Moyes' attacking plan was clearly to rotate Welbeck, Rooney and Kagawa, with Valencia sticking more rigidly to the right flank. Here are three images, all of United in attack, showing the triumvirate alternating their roles.
The first shows Welbeck and Kagawa central, with Rooney on the left flank.
The next shows Welbeck wider even than Valencia on the right, with Rooney through the middle and Kagawa on the left.
The third shows Kagawa in possession on the right flank in the second half, with Rooney central and Welbeck out of shot to the left. It is interesting to note that Valencia has stayed back to cover in the event of a counter-attack.
United's fluidity in attack was key to Evra's wonder goal. Bayern's defenders are preoccupied by dealing with Welbeck and mindful of the incoming presence of Rooney and Kagawa, as seen here.
The second ball breaks into the space in front of Bayern's defenders, who have temporarily taken a leaf out of United's book and dropped very deep. There is too much ground to make up, and Evra capitalised in spectacular fashion.
The elation was remarkably short-lived. From the restart, Bayern began an attack down United's right.
Patrice Evra was immediately called into defensive action and was unable to stick to his task.
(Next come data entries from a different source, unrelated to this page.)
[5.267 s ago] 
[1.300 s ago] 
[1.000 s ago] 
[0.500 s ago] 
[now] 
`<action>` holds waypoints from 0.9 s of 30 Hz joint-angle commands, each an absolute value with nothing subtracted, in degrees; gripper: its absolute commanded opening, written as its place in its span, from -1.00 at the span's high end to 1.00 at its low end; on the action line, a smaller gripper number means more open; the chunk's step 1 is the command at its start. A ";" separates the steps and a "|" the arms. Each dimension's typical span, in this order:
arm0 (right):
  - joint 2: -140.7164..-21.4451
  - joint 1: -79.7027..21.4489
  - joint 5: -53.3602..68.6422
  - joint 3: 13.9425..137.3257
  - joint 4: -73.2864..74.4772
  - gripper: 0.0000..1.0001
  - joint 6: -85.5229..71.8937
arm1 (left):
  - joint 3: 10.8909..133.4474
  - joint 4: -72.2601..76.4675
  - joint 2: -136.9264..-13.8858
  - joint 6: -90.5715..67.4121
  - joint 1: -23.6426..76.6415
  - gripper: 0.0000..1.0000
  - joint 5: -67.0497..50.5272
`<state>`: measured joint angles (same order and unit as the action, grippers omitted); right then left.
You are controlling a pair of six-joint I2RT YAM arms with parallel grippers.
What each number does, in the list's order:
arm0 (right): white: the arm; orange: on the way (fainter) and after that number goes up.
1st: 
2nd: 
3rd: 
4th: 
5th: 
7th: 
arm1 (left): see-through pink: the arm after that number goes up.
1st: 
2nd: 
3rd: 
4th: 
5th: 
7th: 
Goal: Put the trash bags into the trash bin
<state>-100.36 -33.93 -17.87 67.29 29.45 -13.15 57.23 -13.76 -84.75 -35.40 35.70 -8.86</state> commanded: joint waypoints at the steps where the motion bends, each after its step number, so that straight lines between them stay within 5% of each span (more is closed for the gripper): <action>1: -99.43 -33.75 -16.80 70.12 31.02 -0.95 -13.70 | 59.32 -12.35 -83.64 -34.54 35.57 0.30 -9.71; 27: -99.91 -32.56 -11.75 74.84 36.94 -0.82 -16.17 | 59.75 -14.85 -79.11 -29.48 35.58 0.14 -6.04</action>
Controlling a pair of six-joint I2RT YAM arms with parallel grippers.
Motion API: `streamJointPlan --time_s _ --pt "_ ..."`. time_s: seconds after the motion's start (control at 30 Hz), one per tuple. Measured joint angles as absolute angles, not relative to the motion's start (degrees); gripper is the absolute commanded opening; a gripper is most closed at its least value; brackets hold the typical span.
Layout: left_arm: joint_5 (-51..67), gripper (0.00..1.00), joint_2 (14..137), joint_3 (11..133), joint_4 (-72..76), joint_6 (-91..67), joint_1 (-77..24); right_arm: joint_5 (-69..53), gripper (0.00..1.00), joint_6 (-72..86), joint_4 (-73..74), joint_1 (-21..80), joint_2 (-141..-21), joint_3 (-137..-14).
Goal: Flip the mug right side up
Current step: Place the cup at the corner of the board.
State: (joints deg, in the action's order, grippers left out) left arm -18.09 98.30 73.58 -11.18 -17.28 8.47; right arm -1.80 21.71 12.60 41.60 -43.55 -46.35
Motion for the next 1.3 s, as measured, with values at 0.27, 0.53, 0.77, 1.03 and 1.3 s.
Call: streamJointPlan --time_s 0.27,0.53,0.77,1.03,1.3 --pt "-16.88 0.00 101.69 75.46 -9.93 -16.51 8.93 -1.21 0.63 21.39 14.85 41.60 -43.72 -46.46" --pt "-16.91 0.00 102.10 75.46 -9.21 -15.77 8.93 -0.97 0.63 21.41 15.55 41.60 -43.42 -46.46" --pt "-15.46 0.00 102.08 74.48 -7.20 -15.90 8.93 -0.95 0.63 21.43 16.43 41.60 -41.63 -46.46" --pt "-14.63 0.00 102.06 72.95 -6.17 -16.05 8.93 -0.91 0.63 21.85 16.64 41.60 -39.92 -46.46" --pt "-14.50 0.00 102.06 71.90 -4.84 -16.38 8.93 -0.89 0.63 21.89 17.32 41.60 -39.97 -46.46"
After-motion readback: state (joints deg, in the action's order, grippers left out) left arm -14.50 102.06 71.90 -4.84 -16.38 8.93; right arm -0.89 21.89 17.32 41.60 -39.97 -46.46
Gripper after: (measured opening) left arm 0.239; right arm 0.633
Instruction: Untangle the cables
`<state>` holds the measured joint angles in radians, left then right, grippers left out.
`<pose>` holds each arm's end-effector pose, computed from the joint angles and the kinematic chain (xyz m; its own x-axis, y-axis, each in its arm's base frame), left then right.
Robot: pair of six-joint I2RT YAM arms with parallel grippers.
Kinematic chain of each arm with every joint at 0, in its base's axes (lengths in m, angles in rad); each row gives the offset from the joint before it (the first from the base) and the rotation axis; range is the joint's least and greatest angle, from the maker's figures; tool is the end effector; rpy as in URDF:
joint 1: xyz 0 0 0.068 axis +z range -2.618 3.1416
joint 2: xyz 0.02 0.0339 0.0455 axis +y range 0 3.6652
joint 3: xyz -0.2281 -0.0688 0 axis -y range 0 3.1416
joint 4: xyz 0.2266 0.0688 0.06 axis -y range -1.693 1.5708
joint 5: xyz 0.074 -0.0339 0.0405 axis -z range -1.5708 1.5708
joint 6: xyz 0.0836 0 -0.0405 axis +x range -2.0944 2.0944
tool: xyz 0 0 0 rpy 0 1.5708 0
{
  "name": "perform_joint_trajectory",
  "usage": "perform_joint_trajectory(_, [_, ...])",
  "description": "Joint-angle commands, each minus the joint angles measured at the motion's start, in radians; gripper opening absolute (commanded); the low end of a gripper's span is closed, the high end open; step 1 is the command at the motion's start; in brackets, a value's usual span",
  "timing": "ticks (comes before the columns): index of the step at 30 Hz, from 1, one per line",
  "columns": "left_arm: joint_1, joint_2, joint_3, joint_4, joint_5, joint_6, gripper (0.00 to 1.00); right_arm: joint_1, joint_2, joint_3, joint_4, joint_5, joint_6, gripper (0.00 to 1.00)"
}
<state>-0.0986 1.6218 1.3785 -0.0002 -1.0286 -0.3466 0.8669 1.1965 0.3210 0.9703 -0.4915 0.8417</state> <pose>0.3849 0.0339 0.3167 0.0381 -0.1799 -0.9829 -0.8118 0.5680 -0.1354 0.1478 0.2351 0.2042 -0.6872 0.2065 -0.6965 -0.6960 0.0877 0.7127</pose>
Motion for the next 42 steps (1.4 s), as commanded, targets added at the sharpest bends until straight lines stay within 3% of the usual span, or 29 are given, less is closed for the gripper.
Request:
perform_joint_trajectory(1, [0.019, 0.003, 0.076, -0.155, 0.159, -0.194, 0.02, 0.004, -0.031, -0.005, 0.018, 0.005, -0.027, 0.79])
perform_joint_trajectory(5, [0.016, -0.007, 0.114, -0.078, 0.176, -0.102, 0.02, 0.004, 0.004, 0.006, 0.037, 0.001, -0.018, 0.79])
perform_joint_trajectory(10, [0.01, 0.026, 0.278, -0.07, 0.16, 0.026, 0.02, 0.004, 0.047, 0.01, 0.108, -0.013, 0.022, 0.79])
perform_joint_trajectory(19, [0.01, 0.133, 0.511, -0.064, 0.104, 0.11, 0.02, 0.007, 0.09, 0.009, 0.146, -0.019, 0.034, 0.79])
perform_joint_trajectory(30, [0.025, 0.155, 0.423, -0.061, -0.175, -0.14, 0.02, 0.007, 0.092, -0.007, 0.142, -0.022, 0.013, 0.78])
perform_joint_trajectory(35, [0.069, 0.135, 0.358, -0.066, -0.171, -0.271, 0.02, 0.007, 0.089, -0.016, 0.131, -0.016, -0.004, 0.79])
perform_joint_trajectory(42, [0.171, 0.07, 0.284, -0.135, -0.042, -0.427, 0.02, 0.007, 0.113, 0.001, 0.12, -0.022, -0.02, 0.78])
Here Evra is marking Mario Mandzukic, the goalscorer, who is beginning his dart towards the oncoming ball.
The movement is too quick and too decisive for Evra to deal with. A split second later, Mandzukic finds himself in space and the Frenchman's elation disappears, and he is left sprawled on the ground as Bayern celebrate.
Bayern's second, perhaps decisive goal, unfortunately, came from another Evra error, this time allowing Robben far too much room. Robben takes advantage of his free reign to find Thomas Muller.
David Moyes' face told a story at that point. Here was a man whose plan had appeared to be working, seeing that plan unravel.
When Gary Neville said that Chelsea's Champions League win in 2012 was "written in the stars," per the Daily Mail, there was a reason he used the language of destiny. To engineer safe passage through a two-legged Champions League tie by "parking the bus," you need tremendous good fortune.
You need your defenders to be able to perform at their concentrated best for 180 minutes.
You need your strikers to take their chances and minimise their mistakes.
And you need this in a more concentrated way, because your strikers will have fewer chances than normal to score and your defenders will have more chances than normal to make a mistake.
Moyes parked his bus at Old Trafford. It largely did the job. The trip to Munich proved a road-trip too far. When United will get to perform on the biggest European stage again is a matter for speculation. The fear is, it may be some time.